De mes tentatives à susciter un échange de vues sur la Tchétchénie, il ne s'en est issu qu'un simple bavardage, un face à face sans disputes et désaccords, étant donné que chaque Russe pensait exactement la même chose. Pas de débat. Une même unanimité implicite sur tout, des sujets habituels (l'entrée en guerre, l'après première guerre...) jusqu'aux thèmes les plus sensibles (le rôle des wahabbites dans la seconde guerre, les massacres de civils, la "normalisation" poutinienne, etc.). L'absence de confrontation entre eux n'empêche pas néanmoins une prise de parole vive, exaltée, et un air convaincu, tout cela accompagné d'une dialectique spectaculaire, qui relève parfois du pur sophisme. A chaque fois que j'essaie de leur opposer le moindre petit fait objectif (l'existence par exemple de villages rasés par l'armée russe, comme Komsomolskoe), peu importe si j'ai chiffres, rapports et photos à l'appui, on me répond : "Tu es victime de la propagande européenne", ou encore "Tu y es allée, en Tchétchénie ? Comment une Parisienne pourrait mieux connaître le sujet qu'un Russe ?".
Je me rappelle de cette phrase, prononcée avec un humour grinçant par Florent Marcie, lors d'une conférence à laquelle j'avais participé : il racontait comment, après avoir fait visionné son film Itchkéri Kenti, fait d'archives de la première guerre tchétchène, à un Russe rencontré par hasard, celui-ci l'avait accusé, très en colère, d'avoir "créé les Tchétchènes morts par Photoshop". On pourrait en rire, mais en réalité, c'est affligeant : la propagande poutiniste a forgé un tel sentiment d'intégrité patriotique et le battage médiatique incriminateur de l'Europe a heurté si profondément les Russes dans leur fierté nationale qu'ils renieraient leur liberté de penser plutôt que de risquer d'affaiblir leur pays par leurs doutes.

J'ai eu la chance de côtoyer plusieurs couches de la population lors de mon séjour à Nijni-Novgorod, ce qui n'aurait pas été toujours possible à Moscou. Mais quel que soit le milieu, le discours sur la Tchétchénie ne change que très peu.
On aurait pu penser, à tort, que les nouveaux riches, davantage ouverts sur la mondialisation et voyageant plus souvent à l'étranger, auraient eu un peu plus de clémence envers les Tchétchènes et les guerres qui les ont opposés avec les Russes.
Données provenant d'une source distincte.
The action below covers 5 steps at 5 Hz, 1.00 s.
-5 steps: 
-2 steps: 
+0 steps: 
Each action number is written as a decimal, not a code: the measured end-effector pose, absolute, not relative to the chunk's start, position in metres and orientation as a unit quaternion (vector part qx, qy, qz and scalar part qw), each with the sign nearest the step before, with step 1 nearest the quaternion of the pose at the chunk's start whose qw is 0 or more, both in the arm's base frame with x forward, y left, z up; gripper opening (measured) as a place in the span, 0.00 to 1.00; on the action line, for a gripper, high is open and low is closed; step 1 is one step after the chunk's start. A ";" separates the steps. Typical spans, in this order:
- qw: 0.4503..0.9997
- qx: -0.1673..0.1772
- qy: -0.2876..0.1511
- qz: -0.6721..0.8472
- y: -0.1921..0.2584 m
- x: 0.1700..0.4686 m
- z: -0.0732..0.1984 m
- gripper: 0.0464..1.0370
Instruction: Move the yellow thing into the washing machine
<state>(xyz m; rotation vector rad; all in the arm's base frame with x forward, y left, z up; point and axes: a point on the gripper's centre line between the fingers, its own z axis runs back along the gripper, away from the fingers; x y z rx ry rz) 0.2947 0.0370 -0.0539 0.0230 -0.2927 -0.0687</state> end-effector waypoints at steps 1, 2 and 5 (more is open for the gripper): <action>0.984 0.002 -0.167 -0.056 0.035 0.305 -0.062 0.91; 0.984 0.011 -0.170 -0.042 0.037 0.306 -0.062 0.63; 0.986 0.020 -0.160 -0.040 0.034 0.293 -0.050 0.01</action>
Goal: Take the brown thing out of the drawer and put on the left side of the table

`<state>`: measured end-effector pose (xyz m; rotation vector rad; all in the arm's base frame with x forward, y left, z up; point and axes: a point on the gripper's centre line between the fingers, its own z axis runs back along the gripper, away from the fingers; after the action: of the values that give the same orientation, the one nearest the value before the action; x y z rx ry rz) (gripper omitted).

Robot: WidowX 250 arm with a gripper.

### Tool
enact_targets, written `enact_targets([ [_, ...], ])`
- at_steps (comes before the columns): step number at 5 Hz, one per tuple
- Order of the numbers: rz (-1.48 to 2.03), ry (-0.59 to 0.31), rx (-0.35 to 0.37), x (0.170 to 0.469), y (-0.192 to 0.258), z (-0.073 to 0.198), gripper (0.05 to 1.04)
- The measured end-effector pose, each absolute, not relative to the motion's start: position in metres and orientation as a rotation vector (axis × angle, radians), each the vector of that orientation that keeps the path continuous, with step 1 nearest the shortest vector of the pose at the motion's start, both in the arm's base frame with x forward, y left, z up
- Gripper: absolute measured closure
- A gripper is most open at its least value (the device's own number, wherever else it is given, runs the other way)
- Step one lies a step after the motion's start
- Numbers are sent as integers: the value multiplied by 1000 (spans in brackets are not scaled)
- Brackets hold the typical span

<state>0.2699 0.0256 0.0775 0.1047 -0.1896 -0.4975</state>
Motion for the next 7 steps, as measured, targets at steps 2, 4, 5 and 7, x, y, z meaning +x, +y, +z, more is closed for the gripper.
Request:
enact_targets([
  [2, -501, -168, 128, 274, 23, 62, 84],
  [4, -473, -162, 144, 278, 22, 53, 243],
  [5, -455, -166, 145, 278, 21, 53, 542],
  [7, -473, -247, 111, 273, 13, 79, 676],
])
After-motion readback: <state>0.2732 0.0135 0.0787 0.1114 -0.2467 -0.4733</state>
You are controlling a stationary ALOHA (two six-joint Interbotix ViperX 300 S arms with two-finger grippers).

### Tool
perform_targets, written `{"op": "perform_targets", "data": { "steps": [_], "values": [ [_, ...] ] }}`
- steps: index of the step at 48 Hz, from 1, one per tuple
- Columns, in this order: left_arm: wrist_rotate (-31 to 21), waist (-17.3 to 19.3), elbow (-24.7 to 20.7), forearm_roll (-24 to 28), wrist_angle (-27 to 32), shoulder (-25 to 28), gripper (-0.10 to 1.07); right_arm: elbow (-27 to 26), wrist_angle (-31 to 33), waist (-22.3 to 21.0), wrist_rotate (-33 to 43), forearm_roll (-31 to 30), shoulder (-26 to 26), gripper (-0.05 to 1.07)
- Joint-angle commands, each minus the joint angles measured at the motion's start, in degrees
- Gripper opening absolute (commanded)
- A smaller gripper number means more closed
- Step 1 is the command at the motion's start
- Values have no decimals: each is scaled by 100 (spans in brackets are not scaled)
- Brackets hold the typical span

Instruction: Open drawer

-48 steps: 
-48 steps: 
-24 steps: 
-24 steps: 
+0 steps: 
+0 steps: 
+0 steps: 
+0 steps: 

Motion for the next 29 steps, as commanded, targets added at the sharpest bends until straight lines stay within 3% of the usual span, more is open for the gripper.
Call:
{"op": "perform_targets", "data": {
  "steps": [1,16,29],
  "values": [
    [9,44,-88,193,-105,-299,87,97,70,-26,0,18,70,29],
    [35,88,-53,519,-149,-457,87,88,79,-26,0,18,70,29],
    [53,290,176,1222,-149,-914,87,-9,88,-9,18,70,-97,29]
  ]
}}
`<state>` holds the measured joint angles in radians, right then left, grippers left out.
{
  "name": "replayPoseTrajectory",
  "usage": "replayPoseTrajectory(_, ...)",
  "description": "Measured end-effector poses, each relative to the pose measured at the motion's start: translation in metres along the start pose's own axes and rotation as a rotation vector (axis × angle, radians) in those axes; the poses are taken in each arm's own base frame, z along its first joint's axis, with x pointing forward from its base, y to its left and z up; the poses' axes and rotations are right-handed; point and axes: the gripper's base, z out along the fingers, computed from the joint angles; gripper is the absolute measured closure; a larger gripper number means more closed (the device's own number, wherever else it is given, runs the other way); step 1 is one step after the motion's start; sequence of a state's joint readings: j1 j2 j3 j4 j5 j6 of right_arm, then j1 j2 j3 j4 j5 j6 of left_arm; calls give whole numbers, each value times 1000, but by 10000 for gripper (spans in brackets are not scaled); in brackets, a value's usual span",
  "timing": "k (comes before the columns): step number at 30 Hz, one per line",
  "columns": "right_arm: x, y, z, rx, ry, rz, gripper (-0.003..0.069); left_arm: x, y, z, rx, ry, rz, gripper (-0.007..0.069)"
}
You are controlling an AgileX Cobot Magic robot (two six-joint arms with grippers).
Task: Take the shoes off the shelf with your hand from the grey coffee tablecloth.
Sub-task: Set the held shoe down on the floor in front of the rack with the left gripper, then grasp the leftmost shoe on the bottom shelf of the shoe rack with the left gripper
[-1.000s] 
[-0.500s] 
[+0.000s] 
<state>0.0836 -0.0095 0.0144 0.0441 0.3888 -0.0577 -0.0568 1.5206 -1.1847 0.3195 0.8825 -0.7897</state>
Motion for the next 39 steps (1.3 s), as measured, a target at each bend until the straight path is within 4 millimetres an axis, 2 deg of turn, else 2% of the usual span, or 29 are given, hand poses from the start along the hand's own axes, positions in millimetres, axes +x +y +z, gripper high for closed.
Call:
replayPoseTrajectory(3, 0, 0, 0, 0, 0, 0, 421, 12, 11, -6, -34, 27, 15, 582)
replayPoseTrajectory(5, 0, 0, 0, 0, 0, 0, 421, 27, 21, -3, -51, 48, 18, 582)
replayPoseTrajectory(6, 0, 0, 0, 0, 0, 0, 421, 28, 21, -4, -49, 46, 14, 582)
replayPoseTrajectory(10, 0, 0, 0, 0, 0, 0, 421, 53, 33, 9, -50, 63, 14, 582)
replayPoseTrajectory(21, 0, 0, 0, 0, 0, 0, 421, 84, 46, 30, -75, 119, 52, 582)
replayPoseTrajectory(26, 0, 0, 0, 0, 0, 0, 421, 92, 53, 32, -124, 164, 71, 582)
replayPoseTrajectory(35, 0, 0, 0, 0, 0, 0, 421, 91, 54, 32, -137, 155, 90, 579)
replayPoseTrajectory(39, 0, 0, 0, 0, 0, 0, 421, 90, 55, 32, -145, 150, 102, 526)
C'est le cas. Ils comptent parmi les plus confiants quant au futur de la "République" Tchétchène. "On a tout reconstruit, ils ont même le droit à la plus belle mosquée du Caucase ! Leur liberté religieuse est totale. Demain, nous apporterons d'autres investissements, et les Tchétchènes ne mordront plus jamais la main russe qui les nourrit. Et on leur pardonnera leurs bêtises, un jour." , me disent-ils en souriant. Que la société tchétchène réponde à la russification par une intense islamisation de leur culture, cela ne leur fait ni chaud ni froid. "Ils sont russes, tu comprends. Et même s'ils se prennent pour des Arabes, ils resteront toujours russes." A la fois profession d'amour et menace tacite, les propos de mes amis huppés sont difficiles à cerner, et passionnants par leur ambiguïté.

Mes camarades issus des classes moins favorisées (comme la famille russe dans laquelle je vis) sont eux aussi convaincus du bon droit du peuple russe face au "nid de terroristes" qu'est la Tchétchénie à leurs yeux. Tout en affirmant avec emphase qu'ils ont une multitude d'amis tchétchènes, et qu'ils les aiment "comme s'ils étaient russes" (!), ils refusent de considérer que les compatriotes de ces derniers soient autre chose que de violents boeviks, armés de haine et de kalachnikovs, qu'il faudrait neutraliser au plus vite. Certains me disent que la seule solution est celle qu'avait mise en œuvre Staline : les envoyer tous vite fait bien fait dans une quelconque région reculée du Kazakhstan, et cette fois-ci veiller à ce qu'ils n'en reviennent jamais.
Terrifiante perspective, mais pas autant que celle que propose la fille de ma famille russe : la société tchétchène serait si gangrenée par le terrorisme qu'il faut créer de nouveaux camps de concentration, et leur faire payer, par leur force de travail, les dommages qu'ils ont causé à l'armée russe (sic !). Cette idée ne vient pas d'elle (elle est plutôt saine d'esprit), mais d'un des "groupes de travail politique" qu'elle fréquente et qui est apparenté officieusement à Edinaia Rossia - Russie Unie, le parti présidentiel -. Ils ont si bien pensé la question qu'elle est capable de me sortir des chiffres précis : pour un soldat russe tué, c'est dix ans de travail forcé pour deux tchétchènes. Quand je lui demande si les enfants et les femmes devront aussi vivre dans ces affreux camps, elle me répond, sérieuse et résolue : "Bien sûr. Un enfant de terroriste est un terroriste aussi. Et les femmes sont complices, toujours.".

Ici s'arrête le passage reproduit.